Background and objectives: A wide variety of procedures such as distraction osteogenesis, bone grafting and sinus floor elevation have been reported to place implants for the atrophic alveolar ridge. However, all patients could not always accept the installation of complicated devices, radical surgical procedure and the long term treatment plans. Therefore we have selected the cases which could adopt relative mild surgical intervention such as split crest or socket lift technique and tried to apply them to the atrophic alveolar ridge without any radical and complicated procedures. The aim of this paper is to make it clear the outline of minimally invasive implant surgery for the atrophic alveolar ridge through our clinical cases.

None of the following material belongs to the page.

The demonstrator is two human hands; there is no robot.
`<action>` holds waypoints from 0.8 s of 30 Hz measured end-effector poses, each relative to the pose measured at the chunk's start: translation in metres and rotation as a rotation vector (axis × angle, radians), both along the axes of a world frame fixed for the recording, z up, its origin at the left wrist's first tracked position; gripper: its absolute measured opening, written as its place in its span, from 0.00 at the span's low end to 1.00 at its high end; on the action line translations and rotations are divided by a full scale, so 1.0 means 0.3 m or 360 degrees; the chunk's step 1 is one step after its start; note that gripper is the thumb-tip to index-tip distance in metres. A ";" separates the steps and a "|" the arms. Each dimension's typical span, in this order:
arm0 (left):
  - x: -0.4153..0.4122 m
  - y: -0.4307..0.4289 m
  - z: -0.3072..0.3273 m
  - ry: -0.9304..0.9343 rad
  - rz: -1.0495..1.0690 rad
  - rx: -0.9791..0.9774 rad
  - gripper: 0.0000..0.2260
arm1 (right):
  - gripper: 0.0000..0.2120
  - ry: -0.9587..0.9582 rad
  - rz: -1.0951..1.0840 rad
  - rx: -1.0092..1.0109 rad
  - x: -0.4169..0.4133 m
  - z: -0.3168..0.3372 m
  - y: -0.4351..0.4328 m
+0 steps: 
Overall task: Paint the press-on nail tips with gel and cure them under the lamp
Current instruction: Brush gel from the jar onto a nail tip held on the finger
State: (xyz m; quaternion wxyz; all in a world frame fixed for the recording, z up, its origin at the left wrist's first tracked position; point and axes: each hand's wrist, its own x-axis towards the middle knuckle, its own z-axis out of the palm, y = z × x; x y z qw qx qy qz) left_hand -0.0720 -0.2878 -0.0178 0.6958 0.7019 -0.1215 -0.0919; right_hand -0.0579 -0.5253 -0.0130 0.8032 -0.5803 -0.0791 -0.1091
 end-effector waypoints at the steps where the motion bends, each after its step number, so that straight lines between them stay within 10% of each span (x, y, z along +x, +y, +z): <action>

Methods: From June 1999 to May 2012, 60 patients underwent split crest or socket lift technique. AQB implant system (Advance Co. Ltd., Tokyo) was employed in this study. A total of 103 implants (split crest, 81 socket lift, 22) were placed with minimally invasive surgery.
Results: Nine implants were failed in the split crest patients (success rate 88.9%). Among the socket lift patients, one implant was failed (success rate 95.5%).The duration between implant placement and final restoration was less than 6 months in all cases.
Conclusions: The minimally invasive implant surgery could shorten the treatment period, cut the treatment cost, remove the fear of the surgical intervention and then made it easy to accept the informed consent to the implant surgery. Finally, the most significant point in this study was thought to be the criteria for the selection of the preferable cases.
Key words : split crest; socket lift; minimally invasive surgery.